Asynchronous Parallel SVRG
This is a newer version of the code for: Sashank J. Reddi, Ahmed Hefny, Suvrit Sra, Barnabas Poczos and Alexander Smola "On Variance Reduction in Stochastic Gradient Descent and its Asynchronous Variants", NIPS 2015 (Also: http://arxiv.org/abs/1506.06840)
To compile the code, simply run "make". A static library will be produced in "lib/opt". Executables will be produced "bin/opt". Use "make clean" to remove output files. Use "make rebuild" as a shortcut for "make clean all"
To compile without optimizations, run "make CONFIG=dbg". A static library will be produced in "lib/dbg". Executables will be produced "bin/dbg".
- bin/opt/svm2bin - Converts the data from LIBSVM format to binary format used by this package. The program assumes binary labels (1/+1 for positive, 0/-1 for negative). To run use:
bin/opt/svm2bin <input_svm_file> <output_binary_file>
NOTE: You might get "Insufficient buffer size" error message if you have very large examples. That is because the program assumes that any single example fits into the I/O buffer whose size is defined in DataReader.h. You can try increasing this value.
bon/opt/bin2svm - Converts a binary data file to LIBSVM format.
bin/opt/train_lr - Trains a logistic regression model (it does not actually save the model, just print the objective and gradient square norm across time). To run use:
bin/opt/train_lr --train_file=<binray training file> <optional arguments>
Optional arguments include:
--num_threads= (default 1)
--solver=<sgd/svrg> (default sgd)
--max_epochs= (default 1000) Maximum number of epochs (-1 for infinity).

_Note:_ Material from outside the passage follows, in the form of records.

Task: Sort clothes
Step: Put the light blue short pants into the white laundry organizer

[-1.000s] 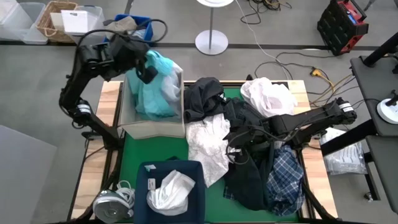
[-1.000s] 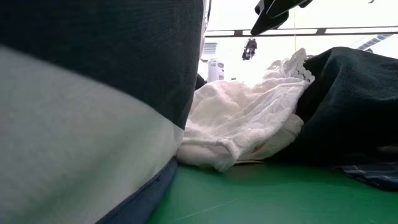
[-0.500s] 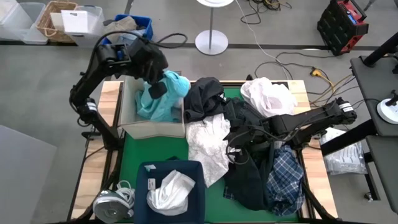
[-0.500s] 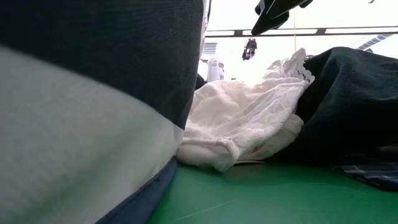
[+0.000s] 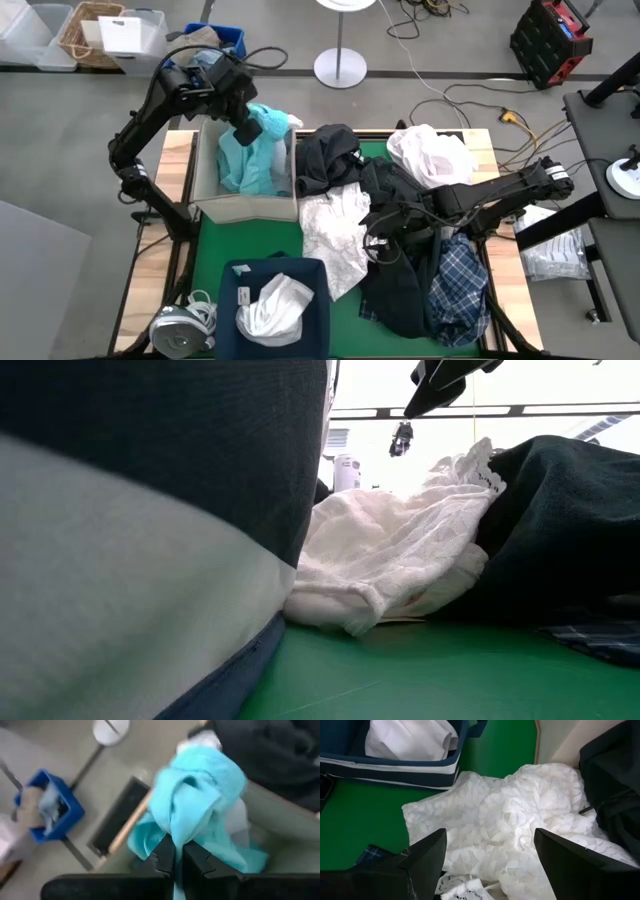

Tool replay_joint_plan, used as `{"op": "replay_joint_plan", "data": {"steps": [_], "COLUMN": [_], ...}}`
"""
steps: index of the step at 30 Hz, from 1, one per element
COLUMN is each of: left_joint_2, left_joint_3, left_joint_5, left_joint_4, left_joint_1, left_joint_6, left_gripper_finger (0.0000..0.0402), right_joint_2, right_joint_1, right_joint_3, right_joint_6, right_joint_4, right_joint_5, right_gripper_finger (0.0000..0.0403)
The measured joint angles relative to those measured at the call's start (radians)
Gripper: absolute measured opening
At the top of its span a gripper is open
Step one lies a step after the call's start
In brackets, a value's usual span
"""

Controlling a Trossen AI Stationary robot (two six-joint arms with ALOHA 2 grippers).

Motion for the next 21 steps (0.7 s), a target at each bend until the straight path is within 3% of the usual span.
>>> {"op": "replay_joint_plan", "data": {"steps": [5, 10, 12, 21], "left_joint_2": [-0.049, -0.056, -0.049, 0.028], "left_joint_3": [-0.179, -0.322, -0.364, -0.421], "left_joint_5": [0.048, 0.346, 0.411, 0.386], "left_joint_4": [0.001, 0.001, 0.0, 0.105], "left_joint_1": [0.001, -0.005, -0.018, -0.003], "left_joint_6": [-0.027, 0.003, 0.038, 0.097], "left_gripper_finger": [0.0, 0.0, 0.0, 0.0], "right_joint_2": [0.0, 0.0, 0.0, 0.0], "right_joint_1": [0.0, 0.0, 0.0, 0.0], "right_joint_3": [0.0, 0.0, 0.0, 0.0], "right_joint_6": [-0.007, -0.013, -0.018, -0.047], "right_joint_4": [0.0, 0.0, 0.001, 0.027], "right_joint_5": [0.0, 0.0, -0.001, -0.001], "right_gripper_finger": [0.0286, 0.0283, 0.0284, 0.0295]}}
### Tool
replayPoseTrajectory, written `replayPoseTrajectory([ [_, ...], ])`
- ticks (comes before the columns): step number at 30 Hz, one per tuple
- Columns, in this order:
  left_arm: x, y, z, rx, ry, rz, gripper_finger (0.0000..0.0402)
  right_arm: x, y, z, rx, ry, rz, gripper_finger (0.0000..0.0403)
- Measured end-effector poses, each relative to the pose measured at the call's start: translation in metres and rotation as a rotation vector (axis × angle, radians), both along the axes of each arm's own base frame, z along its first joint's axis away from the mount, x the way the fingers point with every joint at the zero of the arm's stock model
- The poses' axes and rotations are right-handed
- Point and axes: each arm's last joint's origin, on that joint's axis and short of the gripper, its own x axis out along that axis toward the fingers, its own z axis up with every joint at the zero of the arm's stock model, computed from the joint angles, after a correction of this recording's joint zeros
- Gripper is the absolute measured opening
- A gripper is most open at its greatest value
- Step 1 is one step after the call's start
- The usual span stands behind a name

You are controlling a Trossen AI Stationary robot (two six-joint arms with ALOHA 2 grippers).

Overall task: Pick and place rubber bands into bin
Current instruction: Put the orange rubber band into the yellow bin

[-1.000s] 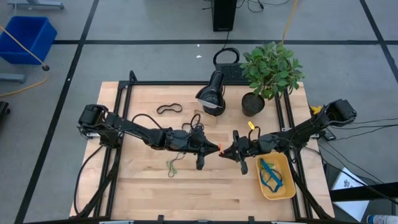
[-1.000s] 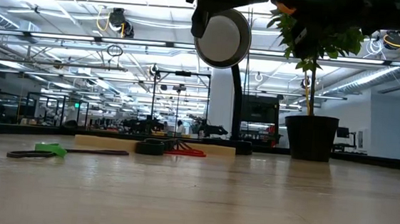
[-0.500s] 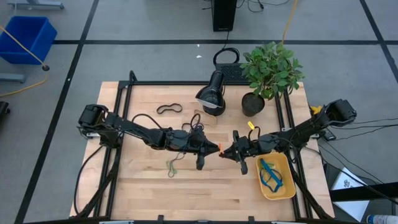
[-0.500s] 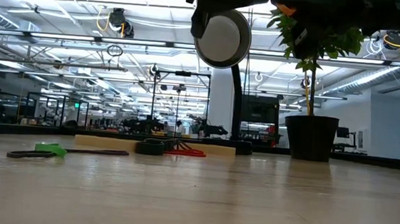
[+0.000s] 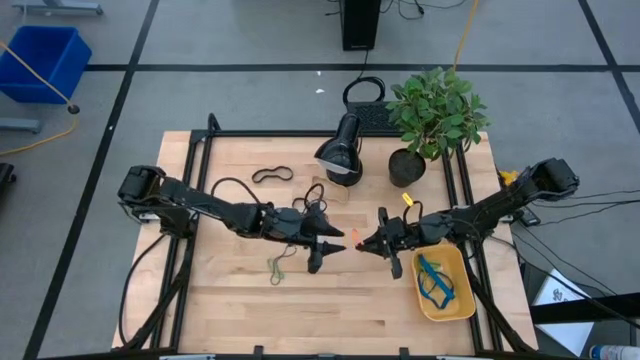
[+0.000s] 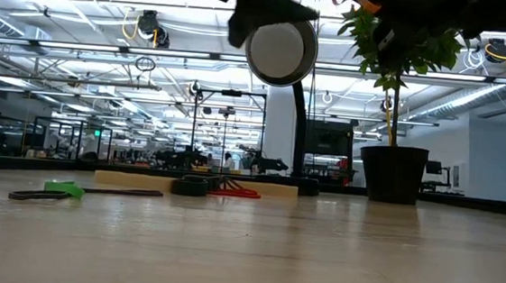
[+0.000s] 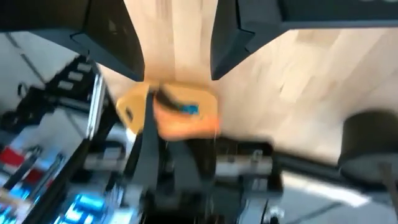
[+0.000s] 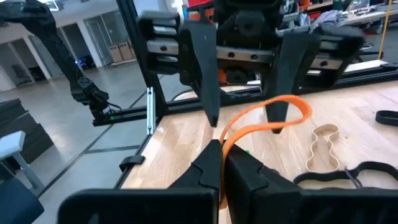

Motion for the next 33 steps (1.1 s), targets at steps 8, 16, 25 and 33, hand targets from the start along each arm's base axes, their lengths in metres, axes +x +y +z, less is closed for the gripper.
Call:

--nupd= (default 1) Number of updates for each epoch specified in multiples of number of examples. Use negative numbers to specify fractions (i.e. -k is interpreted as 1/k).
--step= (default 1e-4) Step size.
--alpha= (default -1) When greater than 0, step at iteration t is given by step * sqrt(al pha/(t+alpha)), otherwise a constant step size is used.
--l2_reg= (default 0.0) L2 Regularization (set to 1.0 to use \lambda=1/n in the paper).
--test_file= (default "") Specifies test examples.
--split_train_test=<1/0> (default 0) If 0, the input training file is entirely used for training. If 1, 20% of the training examples are used for testing. Has no effect if a test file is provided.
--pmode= (default FREE_FOR_ALL) Specifies parallel execution mode which can be:
- LOCKED: A thread needs to hold a lock before updating parameters. The lock covers the entire paramter vector.
- LOCK_FREE: A thread can update the parameter vector without software locks using atomic additions (using compare and swap instruction).
- FREE_FOR_ALL: Same as LOCK_FREE but without using atomic additions. We have observed that for sparse data and small number of threads, this mode still converges but in more epochs compared to LOCK_FREE. However, it can still take less wall clock time since it avoids the overhead of using atomic additions.
This code was intened for demonstration so it does not save the parameters.